――トヨタからリーダークラスの人材を受け入れたことで、どのようなメリットがあると考えていますか。
稲川:H-IIAロケットなどこれまで国が開発してきたロケットは、技術的には頂点といえるレベルです。完成されていますし、信頼もあり、打ち上げの成功率も高いです。究極の世界が達成できているので、本当にすごいと思っています。だけど、すごいはずなのに国際競争力といった文脈や、世界のロケットと比べた途端に勝てないのです。
――なぜ勝てないのでしょうか。
稲川:その理由は歴史的な背景からきていると思います。以前は、宇宙産業は国が担っていました。アポロ計画が分かりやすい例ですよね。国が最先端のことに取り組んで、関連する産業を育成していました。ところが現在では、他の産業の方が伸びていて、そこから宇宙産業に技術などが還流されていく時代に変わっています。20年間、長く見れば30年くらいの間に少しずつ転換して、他の産業が引っ張るようになりました。

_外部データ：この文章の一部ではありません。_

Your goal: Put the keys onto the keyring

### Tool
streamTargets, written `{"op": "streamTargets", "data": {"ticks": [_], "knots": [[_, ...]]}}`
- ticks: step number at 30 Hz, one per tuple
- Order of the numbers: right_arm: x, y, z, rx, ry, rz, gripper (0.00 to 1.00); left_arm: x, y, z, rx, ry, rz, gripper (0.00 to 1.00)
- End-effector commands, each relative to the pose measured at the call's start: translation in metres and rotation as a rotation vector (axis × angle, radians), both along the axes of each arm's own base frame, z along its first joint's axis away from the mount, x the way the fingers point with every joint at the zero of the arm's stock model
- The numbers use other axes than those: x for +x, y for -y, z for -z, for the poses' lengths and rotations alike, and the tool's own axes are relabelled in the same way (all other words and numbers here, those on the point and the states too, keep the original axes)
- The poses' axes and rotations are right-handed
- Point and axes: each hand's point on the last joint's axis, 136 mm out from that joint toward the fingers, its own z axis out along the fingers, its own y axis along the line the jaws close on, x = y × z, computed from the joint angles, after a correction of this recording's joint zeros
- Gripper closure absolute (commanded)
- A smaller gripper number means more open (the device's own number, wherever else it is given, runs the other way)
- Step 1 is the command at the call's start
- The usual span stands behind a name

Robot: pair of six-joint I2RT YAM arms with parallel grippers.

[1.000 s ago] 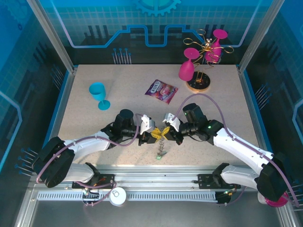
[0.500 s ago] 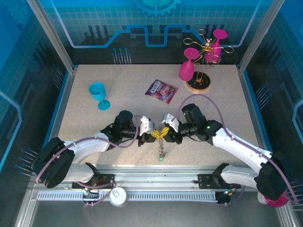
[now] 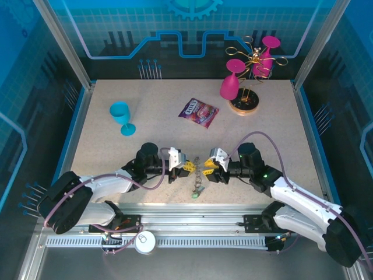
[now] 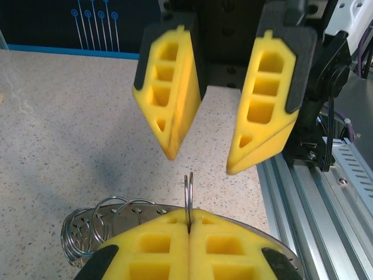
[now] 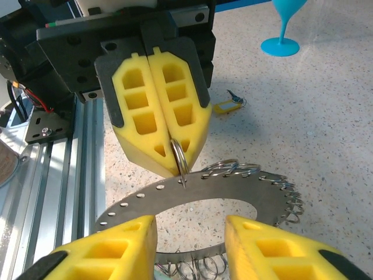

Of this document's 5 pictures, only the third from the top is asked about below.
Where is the metal keyring strip with rings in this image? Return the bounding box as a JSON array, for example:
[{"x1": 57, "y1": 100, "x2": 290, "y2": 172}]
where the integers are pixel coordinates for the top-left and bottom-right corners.
[{"x1": 191, "y1": 156, "x2": 206, "y2": 195}]

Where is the purple candy bag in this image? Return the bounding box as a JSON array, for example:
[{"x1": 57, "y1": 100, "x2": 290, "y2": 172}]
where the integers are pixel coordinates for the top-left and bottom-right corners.
[{"x1": 178, "y1": 97, "x2": 220, "y2": 130}]

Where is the blue plastic goblet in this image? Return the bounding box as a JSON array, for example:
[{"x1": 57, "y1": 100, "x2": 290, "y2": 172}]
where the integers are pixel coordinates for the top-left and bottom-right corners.
[{"x1": 109, "y1": 101, "x2": 136, "y2": 137}]

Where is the pink plastic goblet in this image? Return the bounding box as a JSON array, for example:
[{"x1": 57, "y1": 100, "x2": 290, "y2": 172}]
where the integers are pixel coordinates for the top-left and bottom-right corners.
[
  {"x1": 251, "y1": 36, "x2": 281, "y2": 78},
  {"x1": 219, "y1": 58, "x2": 247, "y2": 102}
]

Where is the white round cap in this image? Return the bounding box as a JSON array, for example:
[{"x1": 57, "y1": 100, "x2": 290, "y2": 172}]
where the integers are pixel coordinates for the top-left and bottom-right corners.
[{"x1": 133, "y1": 230, "x2": 157, "y2": 256}]

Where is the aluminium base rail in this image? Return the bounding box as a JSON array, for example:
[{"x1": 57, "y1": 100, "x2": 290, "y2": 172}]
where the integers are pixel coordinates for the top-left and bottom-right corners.
[{"x1": 59, "y1": 202, "x2": 336, "y2": 236}]

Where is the gold wire glass rack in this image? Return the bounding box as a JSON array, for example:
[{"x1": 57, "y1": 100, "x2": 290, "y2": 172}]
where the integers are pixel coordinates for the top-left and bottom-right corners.
[{"x1": 224, "y1": 35, "x2": 289, "y2": 117}]

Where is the aluminium frame side beam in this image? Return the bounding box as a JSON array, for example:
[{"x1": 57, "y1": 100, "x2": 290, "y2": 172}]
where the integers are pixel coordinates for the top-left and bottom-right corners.
[
  {"x1": 291, "y1": 81, "x2": 373, "y2": 280},
  {"x1": 17, "y1": 83, "x2": 97, "y2": 280}
]

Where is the white slotted cable duct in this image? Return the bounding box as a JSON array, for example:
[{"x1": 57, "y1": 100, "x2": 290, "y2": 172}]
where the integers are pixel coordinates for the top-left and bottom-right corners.
[{"x1": 45, "y1": 235, "x2": 270, "y2": 249}]

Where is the aluminium frame post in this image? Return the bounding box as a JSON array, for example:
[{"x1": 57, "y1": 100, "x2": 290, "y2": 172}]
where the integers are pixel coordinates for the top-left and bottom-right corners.
[
  {"x1": 292, "y1": 0, "x2": 352, "y2": 90},
  {"x1": 31, "y1": 0, "x2": 97, "y2": 90}
]

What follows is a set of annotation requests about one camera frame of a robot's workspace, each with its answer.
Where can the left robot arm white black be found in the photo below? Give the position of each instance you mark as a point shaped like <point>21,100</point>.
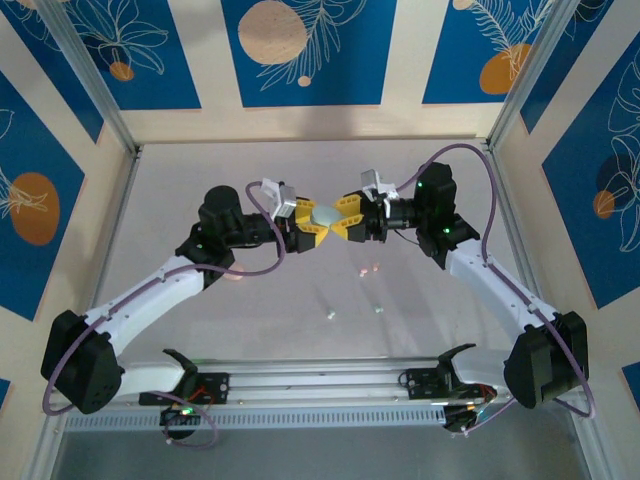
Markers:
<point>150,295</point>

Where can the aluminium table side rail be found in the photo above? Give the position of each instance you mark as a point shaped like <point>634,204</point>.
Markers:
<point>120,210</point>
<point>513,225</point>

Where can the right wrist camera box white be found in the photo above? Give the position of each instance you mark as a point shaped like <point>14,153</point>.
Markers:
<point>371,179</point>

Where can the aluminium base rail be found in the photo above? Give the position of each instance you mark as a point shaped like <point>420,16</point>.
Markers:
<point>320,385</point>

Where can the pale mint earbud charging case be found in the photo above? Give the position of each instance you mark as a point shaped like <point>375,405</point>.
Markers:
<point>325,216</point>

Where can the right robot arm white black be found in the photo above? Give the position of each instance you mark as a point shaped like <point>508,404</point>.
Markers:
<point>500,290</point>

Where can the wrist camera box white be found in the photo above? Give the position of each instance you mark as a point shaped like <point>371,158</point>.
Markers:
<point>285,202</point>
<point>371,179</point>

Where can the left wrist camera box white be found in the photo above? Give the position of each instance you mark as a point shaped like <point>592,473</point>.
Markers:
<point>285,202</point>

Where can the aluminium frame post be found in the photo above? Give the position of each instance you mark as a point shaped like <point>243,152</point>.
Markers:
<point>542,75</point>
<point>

そういう文脈で言えば、特に日本はロケット産業の中だけで閉じこもっていたために、よくも悪くもH-IIAロケットがある種の極限のような状態になっているのではないでしょうか。
――貴社では、国が進めてきたロケット開発とは違うアプローチをしようと考えているということでしょうか。
稲川:私たちがやろうとしているのは、民間の宇宙事業です。他の産業のいいところを内部に取り込むことによって、国際競争に勝てるロケットを開発できると考えています。日本全体で見れば宇宙産業従事者は少なく、人材の確保は容易ではありません。ロケットは工業製品なので、ものづくりの十種競技、総合格闘技とたとえたりしますが、あらゆる製造業の知識や経験が生きるフィールドです。だからこそ、他の産業の人にどんどん入ってもらいたいですね。
――他の産業から人材を受け入れることによって、これまでとは違ったイノベーションが起きる可能性があるということですね。
稲川:自動車産業から学ぶのは分かりやすいですよね。部品の値段を1円以下、1銭、2銭のレベルで下げるために技術を磨いてきたからこそ、車は100万円、200万円くらいで買えるわけです。あれだけの機械が数百万円で買えるのは奇跡的です。コストの管理や量産にものすごく力を入れているからこそ、実現できていると言えます。
むしろ宇宙産業は、自動車産業のそういう努力を学ばなければならないと思っています。自動車産業国内トップのトヨタさんから、エンジンや生産技術を担当していた方が来てくれたことで、その文脈にはまりました。4月からはびっくりするくらい現場の雰囲気が変わっています。
私たちとしても受け入れ態勢を整えていますし、他の企業からも問い合わせが来ていますので、今後も受け入れていきたいと考えています。